The Greek mathematician Arkutas once described the principle of screw, screw, screw. In the first century AD, the Mediterranean world had begun to use wood screws, screws, screws in screw presses, which could press olive oil from olives, or make wine from grapes. Before the fifteenth century, metal screws, screws, screws were rarely used as fasteners in Europe.
Rybczynski (Rybczynski) proves that hand-held screwdrivers, screwdrivers already existed in the Middle Ages (at the latest AD 1580), but it was not until the eighteenth century that threaded fasteners were commercialized and began to be widely used. .
Before threaded fasteners were widely used, there were many different ways of tightening. Mostly related to woodworking and forging, and less to machining, concepts such as dowels and pins, wedges, tenon and tenon, dovetails, nails, forge welding, and others are tied with leather or fibers and tied together. Before the mid-nineteenth century, ships were built with cotter pins, pin bolts, or rivets. Adhesives were also available at that time, but not as many as they are today.

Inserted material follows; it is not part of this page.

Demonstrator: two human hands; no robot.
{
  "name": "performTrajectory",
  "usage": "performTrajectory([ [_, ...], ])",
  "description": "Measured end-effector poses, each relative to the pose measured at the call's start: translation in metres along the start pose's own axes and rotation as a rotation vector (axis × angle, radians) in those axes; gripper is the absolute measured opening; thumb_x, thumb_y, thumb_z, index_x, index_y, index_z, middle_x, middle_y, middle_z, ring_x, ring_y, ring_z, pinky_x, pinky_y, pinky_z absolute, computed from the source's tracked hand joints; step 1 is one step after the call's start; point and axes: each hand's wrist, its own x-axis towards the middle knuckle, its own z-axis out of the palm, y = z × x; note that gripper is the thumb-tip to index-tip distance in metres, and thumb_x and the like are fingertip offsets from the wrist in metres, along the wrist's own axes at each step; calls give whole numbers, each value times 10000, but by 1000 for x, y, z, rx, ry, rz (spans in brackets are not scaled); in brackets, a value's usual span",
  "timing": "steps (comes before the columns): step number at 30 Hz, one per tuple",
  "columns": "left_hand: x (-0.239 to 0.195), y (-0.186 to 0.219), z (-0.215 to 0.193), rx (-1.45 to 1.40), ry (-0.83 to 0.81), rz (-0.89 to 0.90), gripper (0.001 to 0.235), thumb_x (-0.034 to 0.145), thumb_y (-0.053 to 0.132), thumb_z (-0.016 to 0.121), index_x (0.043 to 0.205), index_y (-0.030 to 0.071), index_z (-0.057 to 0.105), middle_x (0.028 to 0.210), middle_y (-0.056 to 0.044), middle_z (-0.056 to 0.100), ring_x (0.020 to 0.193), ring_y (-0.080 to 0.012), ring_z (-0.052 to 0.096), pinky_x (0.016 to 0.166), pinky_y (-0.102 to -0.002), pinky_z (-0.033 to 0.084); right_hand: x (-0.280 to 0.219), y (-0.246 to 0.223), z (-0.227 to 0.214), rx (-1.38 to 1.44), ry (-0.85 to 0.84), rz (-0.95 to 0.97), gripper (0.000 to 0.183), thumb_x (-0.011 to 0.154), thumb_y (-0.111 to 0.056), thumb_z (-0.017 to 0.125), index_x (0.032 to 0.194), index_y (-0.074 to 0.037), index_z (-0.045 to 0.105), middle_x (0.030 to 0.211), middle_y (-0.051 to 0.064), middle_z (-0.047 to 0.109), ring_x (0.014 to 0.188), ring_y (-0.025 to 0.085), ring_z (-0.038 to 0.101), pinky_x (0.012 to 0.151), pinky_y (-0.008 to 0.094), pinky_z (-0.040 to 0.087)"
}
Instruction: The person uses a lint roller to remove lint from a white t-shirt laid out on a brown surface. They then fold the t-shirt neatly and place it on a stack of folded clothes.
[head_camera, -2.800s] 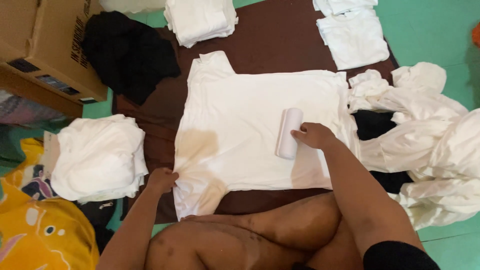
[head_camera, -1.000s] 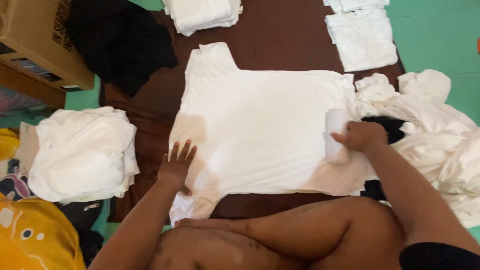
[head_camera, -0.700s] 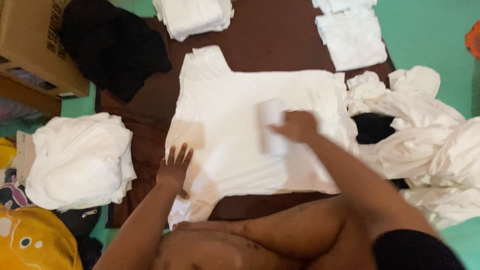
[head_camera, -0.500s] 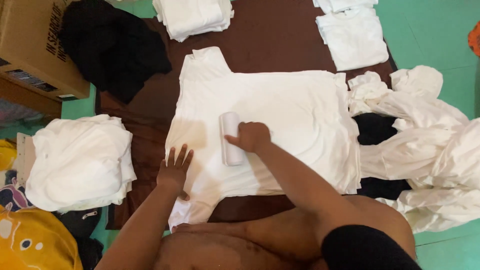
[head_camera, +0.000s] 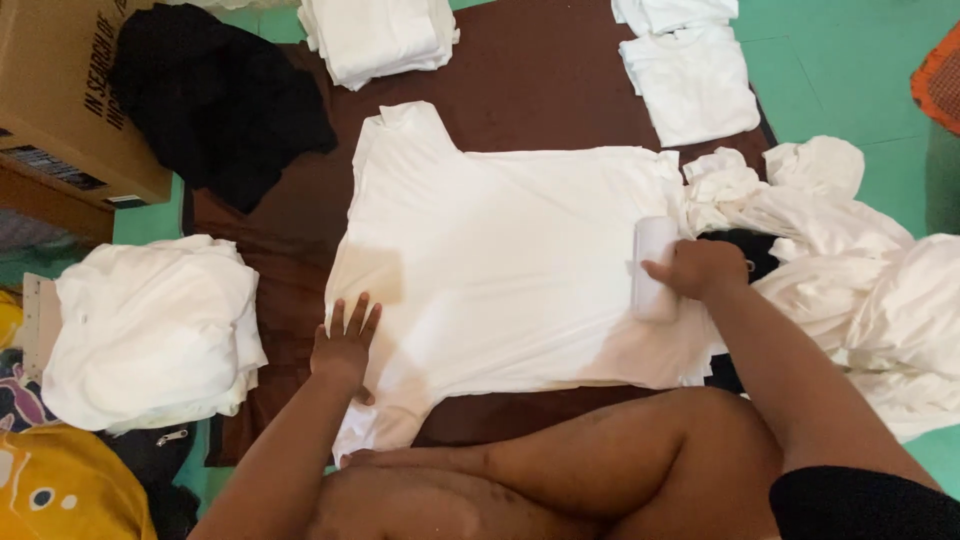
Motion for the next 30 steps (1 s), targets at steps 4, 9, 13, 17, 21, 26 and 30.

Metal screws, screws, and screws have been used in the eighteenth century to mass-produce screws, screws, and screws, and metal screws, screws, and screws have become commonly used fasteners. This technology developed in the 1760s and 1770s, along two separate processes. Approaches, but quickly converged: wood screws, screws, screws (metallic screws for wood fixing, screws, screws) are machined with single-purpose, high-yield machines, and low-volume, mold-shop style production V-Thread Machine Screws, Screws, Screws, can choose from a variety of different pitches.
The first process mentioned above was first proposed by brothers Job and William Wyatt of Staffordshire, England, who applied for a patent in 1760, which can be called a screw at most, The screw, an early version of the screw machine, used a lead screw to guide the cutting edge to produce the desired pitch, the screw groove was created by a rotary file, and the spindle was stationary at the time. It wasn't until 1776 that they built their first carpentry screw, screw, screw factory and started operations. Their business failed, but the new owners turned around and in the 1780s produced 16,000 screws, screws, screws a day, requiring only 30 workers, the productivity and capacity of this industrial production is the current industry standard, but in the 1780s It was a revolutionary breakthrough at the time.
Meanwhile, British tool maker Jesse Ramsden (1735–1800), also working as a cutter and die maker, encountered problems with cutting screws, screws, screws, and in 1777 he invented the first satisfactory screw lathe. English engineer Henry Maudsley (1771–1831) is famous for popularizing the technique with his screw lathes, which were lathes of 1797 and 1800, including lead screws, slides, variable gears The gear sets are all standard proportions of industrial production. He unifies the way the Wyatt Brothers and Ramsden produce screws, screws, screws, and uses the methods already in the production of woodworking screws, screws, screws to produce machine screws, screws, screws, and stimulates the commercialization of production. Ten years later his company is still the leading brand in machine tools. The Scottish engineer at the time, James Nesmith, was incorrect in his misrepresentation that Maudsley "invented" the slide and Maudsley popularized the lathe.